> Task prompt
Starting at the line below holding "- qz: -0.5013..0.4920" and stopping at the line holding "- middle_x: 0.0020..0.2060", print every line exactly, both ends included, and leave the rest out.
··· Exercise data ···
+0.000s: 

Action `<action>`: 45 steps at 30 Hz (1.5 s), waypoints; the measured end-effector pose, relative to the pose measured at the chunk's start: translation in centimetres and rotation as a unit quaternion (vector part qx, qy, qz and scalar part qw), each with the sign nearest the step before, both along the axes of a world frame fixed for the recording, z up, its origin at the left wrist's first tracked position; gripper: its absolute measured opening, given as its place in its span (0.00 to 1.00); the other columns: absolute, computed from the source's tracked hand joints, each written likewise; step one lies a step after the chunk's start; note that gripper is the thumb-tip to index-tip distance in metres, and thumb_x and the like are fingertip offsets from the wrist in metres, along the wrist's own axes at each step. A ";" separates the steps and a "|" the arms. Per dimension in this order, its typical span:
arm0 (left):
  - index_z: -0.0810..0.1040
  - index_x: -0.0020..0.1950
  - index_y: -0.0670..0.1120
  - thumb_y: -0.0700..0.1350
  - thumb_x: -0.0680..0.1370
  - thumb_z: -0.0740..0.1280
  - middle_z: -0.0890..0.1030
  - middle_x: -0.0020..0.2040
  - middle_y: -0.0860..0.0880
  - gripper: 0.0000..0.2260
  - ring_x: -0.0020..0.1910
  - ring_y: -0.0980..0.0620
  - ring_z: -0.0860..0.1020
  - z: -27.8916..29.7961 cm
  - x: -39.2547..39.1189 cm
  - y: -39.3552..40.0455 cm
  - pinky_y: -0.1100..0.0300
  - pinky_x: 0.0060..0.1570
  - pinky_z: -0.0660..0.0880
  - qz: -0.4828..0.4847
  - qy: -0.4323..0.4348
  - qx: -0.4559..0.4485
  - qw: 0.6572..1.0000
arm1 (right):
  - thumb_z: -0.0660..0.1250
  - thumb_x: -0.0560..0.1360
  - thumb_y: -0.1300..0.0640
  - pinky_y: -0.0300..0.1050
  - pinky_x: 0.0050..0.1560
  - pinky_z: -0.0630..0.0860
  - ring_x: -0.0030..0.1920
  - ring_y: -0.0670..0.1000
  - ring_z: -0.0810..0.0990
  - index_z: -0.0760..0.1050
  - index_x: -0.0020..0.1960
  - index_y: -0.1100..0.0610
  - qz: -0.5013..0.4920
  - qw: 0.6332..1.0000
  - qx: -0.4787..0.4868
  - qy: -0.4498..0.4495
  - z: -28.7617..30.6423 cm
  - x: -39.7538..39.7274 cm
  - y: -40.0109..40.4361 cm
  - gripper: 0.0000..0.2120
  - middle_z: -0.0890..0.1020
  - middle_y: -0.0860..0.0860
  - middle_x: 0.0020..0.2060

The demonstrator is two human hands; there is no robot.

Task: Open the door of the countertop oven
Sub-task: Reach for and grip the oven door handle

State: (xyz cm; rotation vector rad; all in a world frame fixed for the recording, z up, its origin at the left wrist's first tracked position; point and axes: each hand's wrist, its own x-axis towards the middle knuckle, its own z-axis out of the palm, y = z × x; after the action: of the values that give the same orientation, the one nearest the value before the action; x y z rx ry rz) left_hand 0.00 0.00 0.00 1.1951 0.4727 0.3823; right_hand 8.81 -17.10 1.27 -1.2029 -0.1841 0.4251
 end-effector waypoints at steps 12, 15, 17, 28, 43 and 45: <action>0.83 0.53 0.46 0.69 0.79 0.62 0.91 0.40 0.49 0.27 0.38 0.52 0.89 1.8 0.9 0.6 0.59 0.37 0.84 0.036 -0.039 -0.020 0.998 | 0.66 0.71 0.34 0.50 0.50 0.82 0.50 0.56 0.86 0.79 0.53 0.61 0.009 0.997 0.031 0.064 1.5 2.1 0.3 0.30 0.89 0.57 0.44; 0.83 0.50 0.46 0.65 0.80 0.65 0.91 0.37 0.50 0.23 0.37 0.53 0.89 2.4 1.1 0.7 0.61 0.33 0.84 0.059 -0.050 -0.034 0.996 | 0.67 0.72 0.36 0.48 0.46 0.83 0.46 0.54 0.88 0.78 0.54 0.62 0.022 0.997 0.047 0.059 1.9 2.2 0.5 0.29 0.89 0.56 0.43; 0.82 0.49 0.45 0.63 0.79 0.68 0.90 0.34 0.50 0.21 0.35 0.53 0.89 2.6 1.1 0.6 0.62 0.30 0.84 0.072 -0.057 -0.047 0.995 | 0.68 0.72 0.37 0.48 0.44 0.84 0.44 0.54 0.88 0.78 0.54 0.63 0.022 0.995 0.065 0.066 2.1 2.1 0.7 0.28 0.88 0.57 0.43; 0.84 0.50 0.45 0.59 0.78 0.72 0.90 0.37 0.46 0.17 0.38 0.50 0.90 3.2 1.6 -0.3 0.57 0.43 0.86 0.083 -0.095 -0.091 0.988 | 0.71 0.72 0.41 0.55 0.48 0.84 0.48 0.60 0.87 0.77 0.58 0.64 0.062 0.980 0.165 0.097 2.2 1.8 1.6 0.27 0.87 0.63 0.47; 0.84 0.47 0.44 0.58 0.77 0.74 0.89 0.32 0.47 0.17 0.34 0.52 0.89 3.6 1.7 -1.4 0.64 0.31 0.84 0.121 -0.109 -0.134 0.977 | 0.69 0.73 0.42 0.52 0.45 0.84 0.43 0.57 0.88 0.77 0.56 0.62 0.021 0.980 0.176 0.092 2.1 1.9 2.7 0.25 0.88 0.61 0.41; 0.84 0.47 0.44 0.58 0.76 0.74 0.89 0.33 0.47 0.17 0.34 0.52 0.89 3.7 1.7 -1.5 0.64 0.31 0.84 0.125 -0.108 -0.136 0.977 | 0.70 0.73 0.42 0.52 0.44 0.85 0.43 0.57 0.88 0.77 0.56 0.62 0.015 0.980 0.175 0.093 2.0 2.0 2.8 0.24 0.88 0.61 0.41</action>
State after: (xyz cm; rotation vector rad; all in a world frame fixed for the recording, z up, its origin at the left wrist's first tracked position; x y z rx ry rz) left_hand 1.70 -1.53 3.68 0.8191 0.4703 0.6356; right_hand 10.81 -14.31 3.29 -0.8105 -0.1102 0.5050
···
> Solution
  - qz: -0.5013..0.4920
  - qw: 0.6332..1.0000
  - qx: -0.4787..0.4868
  - qy: -0.4498..0.4495
  - z: -28.7617..30.6423 cm
  - x: -39.7538..39.7274 cm
  - y: -40.0109..40.4361 cm
  - gripper: 0.0000..0.2120
  - middle_z: -0.0890..0.1020
  - middle_y: -0.0860..0.0860
  - middle_x: 0.0020..0.2060

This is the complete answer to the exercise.